» EXERCISE DIRECTIONS
Every line below containing the word "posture" should be found and copied.

» DATA EXCERPT

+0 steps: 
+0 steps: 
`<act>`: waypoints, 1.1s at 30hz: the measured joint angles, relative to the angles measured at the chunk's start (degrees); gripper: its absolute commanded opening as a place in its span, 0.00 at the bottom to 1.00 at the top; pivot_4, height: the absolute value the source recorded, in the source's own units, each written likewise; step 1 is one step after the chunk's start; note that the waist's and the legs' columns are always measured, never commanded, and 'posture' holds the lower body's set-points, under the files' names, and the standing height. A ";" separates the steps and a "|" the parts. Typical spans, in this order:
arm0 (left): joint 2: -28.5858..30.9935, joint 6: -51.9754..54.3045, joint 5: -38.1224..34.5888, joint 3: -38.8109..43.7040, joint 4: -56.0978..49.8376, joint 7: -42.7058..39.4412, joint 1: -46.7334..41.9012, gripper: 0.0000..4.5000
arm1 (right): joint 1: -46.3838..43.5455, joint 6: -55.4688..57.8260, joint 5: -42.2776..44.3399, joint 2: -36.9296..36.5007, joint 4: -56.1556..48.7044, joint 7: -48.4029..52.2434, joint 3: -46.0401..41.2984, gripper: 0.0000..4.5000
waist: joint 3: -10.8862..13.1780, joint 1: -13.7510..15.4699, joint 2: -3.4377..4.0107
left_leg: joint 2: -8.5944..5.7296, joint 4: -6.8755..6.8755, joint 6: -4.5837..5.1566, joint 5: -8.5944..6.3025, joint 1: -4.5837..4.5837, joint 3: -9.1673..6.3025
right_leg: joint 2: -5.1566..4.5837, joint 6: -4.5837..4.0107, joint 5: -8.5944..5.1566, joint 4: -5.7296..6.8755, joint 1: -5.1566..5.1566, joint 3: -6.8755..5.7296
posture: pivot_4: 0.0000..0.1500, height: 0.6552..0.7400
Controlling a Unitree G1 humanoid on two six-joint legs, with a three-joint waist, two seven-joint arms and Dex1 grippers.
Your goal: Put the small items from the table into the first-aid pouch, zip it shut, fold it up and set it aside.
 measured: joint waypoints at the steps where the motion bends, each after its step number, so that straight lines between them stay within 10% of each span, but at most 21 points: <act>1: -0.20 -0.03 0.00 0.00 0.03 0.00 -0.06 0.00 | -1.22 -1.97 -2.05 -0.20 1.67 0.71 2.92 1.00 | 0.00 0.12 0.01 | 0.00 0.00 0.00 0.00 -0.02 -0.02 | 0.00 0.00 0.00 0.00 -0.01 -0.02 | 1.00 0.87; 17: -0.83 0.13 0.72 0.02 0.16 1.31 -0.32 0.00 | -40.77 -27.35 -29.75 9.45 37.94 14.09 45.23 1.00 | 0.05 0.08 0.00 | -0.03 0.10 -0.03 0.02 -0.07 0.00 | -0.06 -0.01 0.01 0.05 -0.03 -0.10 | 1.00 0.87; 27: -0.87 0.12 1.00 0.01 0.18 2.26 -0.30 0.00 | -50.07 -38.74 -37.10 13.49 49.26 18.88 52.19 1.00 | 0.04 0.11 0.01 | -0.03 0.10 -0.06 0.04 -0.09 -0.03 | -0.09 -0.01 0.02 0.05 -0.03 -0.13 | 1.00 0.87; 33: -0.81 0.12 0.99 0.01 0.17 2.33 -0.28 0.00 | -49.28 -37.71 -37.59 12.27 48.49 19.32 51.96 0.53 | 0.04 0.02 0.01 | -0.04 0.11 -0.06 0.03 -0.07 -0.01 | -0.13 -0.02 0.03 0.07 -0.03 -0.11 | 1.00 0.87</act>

» WRITTEN SOLUTION
`<act>`: waypoints, 1.1s at 30hz: the measured joint angles, relative to the angles measured at the chunk's start (degrees); gripper: its absolute commanded opening as a place in its span, 0.00 at the bottom to 1.00 at the top; pivot_4, height: the absolute value the source recorded, in the source's own units, each written likewise; step 1 is one step after the chunk's start; note that the waist's and the legs' columns are always measured, never commanded, and 'posture' holds the lower body's set-points, under the files' names, and the standing height. A ";" separates the steps and a "|" the parts. Typical spans, in this order:
posture: pivot_4: 0.0000..0.1500, height: 0.6552..0.7400

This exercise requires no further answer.